* PROBLEM TO WORK ON
Keep only the lines of the material below that contain the word "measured". Copy those lines.

* RECORDED INFORMATION
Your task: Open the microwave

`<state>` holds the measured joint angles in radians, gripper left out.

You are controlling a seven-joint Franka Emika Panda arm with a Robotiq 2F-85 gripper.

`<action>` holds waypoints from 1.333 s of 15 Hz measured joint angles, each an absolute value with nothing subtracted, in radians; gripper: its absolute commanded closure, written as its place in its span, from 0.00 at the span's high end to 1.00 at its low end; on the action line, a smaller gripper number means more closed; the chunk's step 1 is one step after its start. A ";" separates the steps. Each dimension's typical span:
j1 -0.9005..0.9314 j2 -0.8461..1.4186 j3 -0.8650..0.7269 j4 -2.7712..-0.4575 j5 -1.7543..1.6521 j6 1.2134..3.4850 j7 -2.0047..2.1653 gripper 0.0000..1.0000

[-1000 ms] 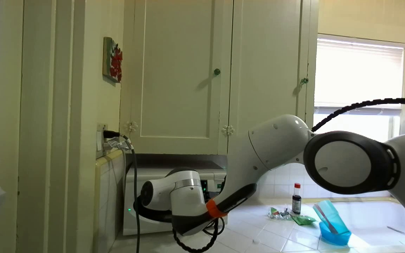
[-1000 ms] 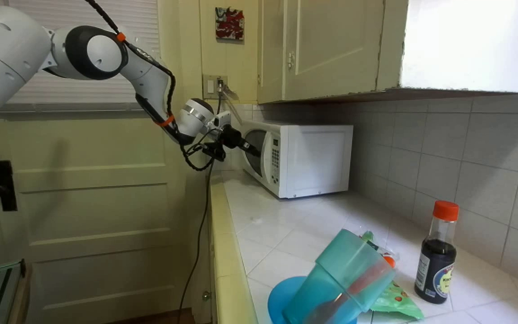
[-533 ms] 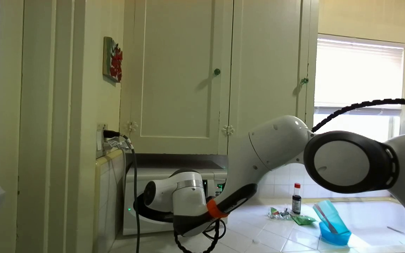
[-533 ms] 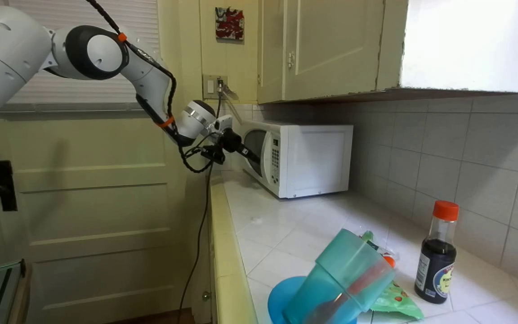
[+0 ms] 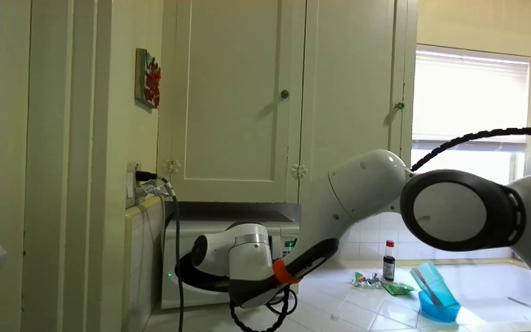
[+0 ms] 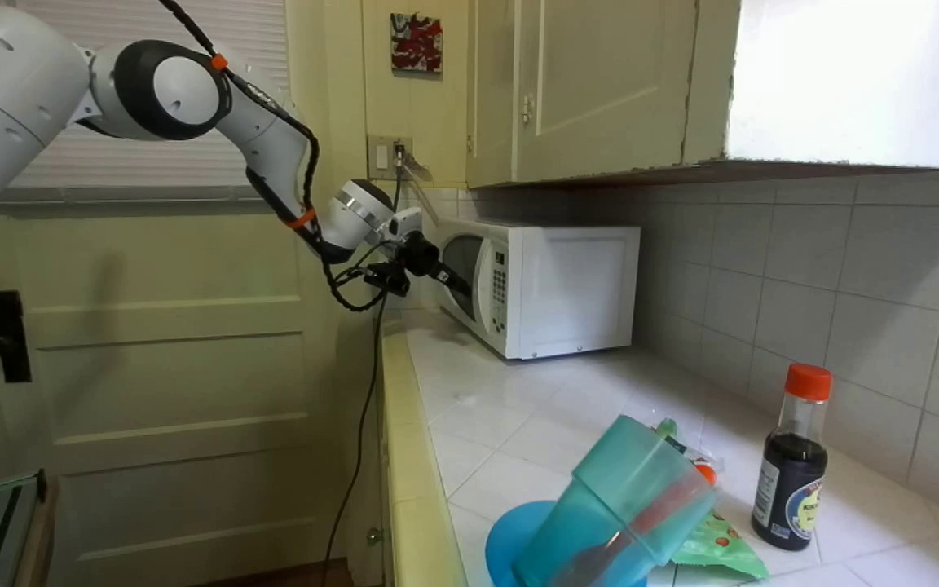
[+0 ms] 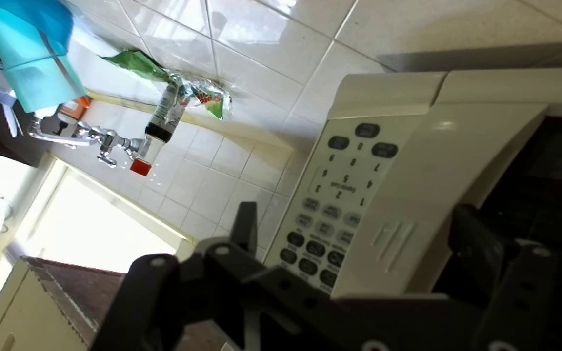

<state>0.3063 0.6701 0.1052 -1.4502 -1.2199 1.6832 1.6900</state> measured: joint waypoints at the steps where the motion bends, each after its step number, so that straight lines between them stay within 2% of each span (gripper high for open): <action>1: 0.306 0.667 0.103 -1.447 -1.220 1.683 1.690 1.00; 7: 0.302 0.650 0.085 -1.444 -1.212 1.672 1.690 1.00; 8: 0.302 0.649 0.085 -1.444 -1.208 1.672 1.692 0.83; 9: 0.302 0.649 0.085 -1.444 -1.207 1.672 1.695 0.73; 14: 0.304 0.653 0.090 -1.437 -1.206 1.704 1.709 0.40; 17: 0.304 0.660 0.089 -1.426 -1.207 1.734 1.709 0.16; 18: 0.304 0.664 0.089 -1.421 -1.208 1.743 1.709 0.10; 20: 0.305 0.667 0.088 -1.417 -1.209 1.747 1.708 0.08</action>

* RESULT
`<state>` holds the measured joint angles in radians, gripper left out.
`<action>` holds waypoints from 1.333 s of 15 Hz measured joint angles, each an absolute value with nothing subtracted, in radians; gripper: its absolute commanded closure, written as its place in its span, from 0.00 at the span's high end to 1.00 at its low end; on the action line, a smaller gripper number means more closed; the chunk's step 1 is one step after its start. A ";" separates the steps. Each dimension's typical span:
<state>0.3063 0.6701 0.1052 -1.4502 -1.2199 1.6832 1.6900</state> measured: joint waypoints at the steps where the motion bends, each after its step number, so that straight lines between them stay within 2% of each span (gripper high for open): <action>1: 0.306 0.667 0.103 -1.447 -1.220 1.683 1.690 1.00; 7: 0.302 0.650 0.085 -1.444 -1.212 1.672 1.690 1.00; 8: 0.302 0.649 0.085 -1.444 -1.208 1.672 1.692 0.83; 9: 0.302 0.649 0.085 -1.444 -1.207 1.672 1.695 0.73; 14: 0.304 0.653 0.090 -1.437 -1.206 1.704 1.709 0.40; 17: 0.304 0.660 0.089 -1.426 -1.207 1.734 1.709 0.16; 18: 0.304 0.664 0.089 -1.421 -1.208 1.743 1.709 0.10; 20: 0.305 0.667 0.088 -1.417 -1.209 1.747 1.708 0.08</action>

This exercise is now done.